Raabe: Nur etwa 3700 Chemiker bezogen 2002 Leistungen vom Arbeitsamt. Die Zahl der Arbeit suchenden Hochschulabsolventen war mit 700 zudem sehr niedrig. Verglichen mit anderen Berufsgruppen können Chemiker sich glücklich schätzen.

UniSPIEGEL: Für Berufsanfänger sieht es in der Chemie noch gut aus?

Raabe: Viele finden schnell über ihre praktisch ausgerichtete Diplomarbeit oder über ein Praktikum eine Stelle. Entscheidend ist aber, dass die Absolventen bundesweit mobil sind.

UniSPIEGEL: Wo kommen Hochschulabgänger am leichtesten unter?

Raabe: Die meisten sind in der Industrie oder bei Universitäten und Forschungseinrichtungen angestellt.
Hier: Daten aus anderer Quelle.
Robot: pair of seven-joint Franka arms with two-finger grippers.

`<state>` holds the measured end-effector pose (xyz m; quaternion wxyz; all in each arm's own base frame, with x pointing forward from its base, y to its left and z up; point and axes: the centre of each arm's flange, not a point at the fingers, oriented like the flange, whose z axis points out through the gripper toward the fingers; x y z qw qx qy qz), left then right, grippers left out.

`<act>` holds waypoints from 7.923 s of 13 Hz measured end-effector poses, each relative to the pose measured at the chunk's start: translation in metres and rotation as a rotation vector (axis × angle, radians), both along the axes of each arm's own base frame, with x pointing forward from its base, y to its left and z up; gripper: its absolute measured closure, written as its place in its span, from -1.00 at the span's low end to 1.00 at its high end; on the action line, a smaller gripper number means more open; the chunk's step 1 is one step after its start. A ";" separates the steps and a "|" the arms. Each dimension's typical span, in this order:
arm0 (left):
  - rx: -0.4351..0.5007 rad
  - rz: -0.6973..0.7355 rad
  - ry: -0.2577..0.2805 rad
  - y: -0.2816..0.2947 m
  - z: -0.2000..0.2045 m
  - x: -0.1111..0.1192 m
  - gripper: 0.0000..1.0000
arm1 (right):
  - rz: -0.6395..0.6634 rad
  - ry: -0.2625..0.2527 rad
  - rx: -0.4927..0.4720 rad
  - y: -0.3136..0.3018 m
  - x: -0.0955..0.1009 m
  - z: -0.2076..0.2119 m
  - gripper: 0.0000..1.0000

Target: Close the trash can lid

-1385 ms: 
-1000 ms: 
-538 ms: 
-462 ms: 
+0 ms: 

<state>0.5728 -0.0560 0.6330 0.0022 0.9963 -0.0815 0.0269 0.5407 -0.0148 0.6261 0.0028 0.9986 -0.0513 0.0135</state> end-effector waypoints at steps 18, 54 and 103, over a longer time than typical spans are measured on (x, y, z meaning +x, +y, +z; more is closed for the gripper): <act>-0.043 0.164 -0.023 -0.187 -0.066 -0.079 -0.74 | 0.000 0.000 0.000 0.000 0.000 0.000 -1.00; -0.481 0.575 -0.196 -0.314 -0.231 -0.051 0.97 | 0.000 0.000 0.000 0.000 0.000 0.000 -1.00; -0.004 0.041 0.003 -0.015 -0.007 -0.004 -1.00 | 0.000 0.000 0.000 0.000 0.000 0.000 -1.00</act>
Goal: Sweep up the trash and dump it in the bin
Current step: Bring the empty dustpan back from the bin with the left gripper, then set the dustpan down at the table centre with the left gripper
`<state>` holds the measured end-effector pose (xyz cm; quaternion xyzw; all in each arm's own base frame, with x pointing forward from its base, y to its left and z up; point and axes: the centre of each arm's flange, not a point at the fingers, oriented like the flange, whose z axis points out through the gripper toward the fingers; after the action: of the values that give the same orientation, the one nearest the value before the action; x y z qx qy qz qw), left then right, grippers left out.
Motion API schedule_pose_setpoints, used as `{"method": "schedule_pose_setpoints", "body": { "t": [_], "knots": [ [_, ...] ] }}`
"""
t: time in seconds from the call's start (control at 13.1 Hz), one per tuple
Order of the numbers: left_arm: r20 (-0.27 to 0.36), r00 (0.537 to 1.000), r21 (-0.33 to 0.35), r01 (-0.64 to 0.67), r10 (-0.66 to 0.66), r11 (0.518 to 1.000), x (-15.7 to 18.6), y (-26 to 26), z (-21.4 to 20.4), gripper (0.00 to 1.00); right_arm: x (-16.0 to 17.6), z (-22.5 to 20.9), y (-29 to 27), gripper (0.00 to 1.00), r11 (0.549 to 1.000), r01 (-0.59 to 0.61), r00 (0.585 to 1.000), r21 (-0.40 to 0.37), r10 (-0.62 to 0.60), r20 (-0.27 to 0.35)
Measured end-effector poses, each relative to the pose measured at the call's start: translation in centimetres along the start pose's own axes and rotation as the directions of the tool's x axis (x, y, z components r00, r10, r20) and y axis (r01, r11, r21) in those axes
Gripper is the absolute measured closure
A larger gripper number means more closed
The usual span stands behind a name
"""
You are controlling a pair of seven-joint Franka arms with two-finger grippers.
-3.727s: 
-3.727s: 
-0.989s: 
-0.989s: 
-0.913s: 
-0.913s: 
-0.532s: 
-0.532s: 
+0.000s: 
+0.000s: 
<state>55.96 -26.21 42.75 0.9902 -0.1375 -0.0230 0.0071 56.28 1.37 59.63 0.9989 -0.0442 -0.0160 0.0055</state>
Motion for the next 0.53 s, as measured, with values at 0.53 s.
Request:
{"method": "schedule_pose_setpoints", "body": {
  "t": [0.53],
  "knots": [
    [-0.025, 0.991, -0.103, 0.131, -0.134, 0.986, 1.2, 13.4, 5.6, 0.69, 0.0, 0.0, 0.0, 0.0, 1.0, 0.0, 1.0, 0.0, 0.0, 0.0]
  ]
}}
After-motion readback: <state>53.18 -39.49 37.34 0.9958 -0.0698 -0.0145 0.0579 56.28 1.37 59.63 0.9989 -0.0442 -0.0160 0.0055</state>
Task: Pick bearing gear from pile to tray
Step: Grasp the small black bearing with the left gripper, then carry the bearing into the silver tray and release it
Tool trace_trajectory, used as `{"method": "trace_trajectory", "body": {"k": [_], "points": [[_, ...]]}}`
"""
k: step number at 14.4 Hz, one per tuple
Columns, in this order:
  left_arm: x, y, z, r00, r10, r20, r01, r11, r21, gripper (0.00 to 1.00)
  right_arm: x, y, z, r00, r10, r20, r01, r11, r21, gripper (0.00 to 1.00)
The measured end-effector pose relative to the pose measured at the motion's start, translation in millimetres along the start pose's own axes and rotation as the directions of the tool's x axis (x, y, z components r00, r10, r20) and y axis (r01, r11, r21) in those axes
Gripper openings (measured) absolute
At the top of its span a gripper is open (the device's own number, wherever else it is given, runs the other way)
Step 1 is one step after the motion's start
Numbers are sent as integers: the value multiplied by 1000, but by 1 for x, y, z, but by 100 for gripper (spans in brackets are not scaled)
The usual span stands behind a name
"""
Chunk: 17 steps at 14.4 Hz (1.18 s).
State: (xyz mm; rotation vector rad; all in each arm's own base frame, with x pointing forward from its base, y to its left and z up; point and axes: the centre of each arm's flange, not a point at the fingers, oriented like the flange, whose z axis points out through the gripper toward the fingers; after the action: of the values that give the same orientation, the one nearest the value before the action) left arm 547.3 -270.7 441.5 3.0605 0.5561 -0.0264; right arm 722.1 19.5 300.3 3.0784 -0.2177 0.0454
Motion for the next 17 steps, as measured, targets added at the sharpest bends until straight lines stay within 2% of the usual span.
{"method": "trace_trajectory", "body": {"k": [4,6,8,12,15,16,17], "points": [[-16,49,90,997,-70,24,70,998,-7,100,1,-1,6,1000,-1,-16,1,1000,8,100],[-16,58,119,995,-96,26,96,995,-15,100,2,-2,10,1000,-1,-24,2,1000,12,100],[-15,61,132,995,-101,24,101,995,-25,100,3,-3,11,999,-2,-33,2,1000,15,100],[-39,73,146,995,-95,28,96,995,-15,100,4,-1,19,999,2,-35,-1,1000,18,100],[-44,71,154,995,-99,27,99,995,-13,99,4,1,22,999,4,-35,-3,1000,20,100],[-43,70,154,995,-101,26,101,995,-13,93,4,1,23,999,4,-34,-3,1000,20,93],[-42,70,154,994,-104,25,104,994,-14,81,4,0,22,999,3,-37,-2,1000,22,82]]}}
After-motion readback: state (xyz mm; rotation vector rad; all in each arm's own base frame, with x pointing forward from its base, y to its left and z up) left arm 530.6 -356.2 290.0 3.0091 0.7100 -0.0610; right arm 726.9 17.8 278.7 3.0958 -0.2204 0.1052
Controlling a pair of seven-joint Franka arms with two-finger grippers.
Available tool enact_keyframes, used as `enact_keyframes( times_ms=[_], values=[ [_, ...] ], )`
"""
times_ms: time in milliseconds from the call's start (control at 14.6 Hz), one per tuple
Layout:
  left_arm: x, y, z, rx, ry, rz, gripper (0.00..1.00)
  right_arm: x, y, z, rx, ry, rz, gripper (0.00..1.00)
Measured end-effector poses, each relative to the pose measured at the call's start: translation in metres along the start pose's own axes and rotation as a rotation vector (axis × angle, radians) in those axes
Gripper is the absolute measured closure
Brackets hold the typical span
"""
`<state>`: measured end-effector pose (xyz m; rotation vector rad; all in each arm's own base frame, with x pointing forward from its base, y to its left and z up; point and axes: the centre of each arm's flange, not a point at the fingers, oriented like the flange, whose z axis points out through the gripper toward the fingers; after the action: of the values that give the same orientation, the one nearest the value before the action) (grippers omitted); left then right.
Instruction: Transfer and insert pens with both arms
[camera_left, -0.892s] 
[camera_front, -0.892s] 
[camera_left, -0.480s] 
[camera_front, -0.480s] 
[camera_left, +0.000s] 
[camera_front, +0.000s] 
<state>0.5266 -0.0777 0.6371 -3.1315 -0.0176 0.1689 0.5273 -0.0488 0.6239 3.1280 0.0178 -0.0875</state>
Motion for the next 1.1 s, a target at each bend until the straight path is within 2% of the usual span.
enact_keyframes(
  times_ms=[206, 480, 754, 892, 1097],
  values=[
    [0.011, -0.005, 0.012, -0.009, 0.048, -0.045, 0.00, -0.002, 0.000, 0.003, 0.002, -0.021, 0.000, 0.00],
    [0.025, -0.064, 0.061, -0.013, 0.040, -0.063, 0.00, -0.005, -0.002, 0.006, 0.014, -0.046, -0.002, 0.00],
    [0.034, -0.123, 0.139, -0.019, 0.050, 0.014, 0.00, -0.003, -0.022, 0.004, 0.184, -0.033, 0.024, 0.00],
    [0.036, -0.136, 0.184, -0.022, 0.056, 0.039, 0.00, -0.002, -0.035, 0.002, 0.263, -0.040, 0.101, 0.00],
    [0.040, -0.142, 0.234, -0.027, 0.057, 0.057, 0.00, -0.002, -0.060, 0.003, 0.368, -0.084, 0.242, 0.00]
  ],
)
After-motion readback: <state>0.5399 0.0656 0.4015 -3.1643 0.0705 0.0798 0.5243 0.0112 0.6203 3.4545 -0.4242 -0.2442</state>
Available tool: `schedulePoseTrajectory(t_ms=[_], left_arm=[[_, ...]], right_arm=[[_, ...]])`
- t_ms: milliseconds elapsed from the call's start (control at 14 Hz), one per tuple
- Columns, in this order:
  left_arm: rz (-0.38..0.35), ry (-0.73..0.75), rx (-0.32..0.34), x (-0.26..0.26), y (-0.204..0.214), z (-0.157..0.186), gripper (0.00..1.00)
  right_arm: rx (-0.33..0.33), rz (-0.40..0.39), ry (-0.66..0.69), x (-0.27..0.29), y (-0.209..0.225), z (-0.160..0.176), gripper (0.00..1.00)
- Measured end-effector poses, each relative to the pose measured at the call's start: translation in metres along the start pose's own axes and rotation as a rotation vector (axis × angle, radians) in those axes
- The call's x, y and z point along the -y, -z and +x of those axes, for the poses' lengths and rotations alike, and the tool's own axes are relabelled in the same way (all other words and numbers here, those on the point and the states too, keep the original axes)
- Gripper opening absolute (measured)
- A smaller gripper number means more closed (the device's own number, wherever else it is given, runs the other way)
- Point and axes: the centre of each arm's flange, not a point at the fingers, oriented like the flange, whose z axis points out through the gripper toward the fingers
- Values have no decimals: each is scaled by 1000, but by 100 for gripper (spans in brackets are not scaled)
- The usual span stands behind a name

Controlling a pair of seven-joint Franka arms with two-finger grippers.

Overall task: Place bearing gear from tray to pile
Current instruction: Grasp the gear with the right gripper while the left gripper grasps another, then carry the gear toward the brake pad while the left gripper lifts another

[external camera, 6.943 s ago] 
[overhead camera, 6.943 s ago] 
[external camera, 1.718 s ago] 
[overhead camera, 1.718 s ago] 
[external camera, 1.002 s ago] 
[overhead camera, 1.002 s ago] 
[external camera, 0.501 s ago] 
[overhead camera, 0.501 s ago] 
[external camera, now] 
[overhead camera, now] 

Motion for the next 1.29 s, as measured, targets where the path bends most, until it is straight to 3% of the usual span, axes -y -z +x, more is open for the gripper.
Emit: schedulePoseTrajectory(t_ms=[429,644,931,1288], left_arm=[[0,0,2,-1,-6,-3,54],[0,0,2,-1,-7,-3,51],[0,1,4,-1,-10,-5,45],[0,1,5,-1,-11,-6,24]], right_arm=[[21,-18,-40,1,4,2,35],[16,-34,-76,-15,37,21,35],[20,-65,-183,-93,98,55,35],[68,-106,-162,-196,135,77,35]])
Es gibt aber auch Jobs bei kleinen Unternehmen, die etwa anwendungsorientierte Forschung betreiben.

UniSPIEGEL: Arbeiten Chemiker immer im Labor?

Raabe: Die Forscher im weißen Kittel stellen die größte Gruppe. Aber auch für das Produktionsmanagement sucht die Industrie Fachleute.

UniSPIEGEL: 90 Prozent aller Chemiediplomanden promovieren nach dem Studium. Muss das sein?

Raabe: Für Forschung und Entwicklung wird die Promotion noch immer gefordert. Laborleiter werden Sie ohne den Doktortitel nicht. Auch in repräsentativen Positionen wie im Vertrieb gehört die Promotion einfach dazu. Für manche Jobs eröffnen aber andere Kenntnisse genauso gute Chancen wie die Promotion, etwa ein Grundwissen in BWL.

UniSPIEGEL: Auf welchem Feld sollten sich Studenten heute spezialisieren?

Raabe: Einen allgemeinen Trend gibt es nicht. Wer in die Biotechnologie will, sollte sich eben auf Biochemie spezialisieren. In der Labormedizin sind manchmal auch medizinische Zusatzkenntnisse wichtig.

UniSPIEGEL: Was verdient ein Chemiker zu Beginn seiner Karriere?

Raabe: Uni-Absolventen können mit etwa 44.000 Euro im Jahr rechnen. Wer promoviert hat, bekommt durchschnittlich 53.000 Euro.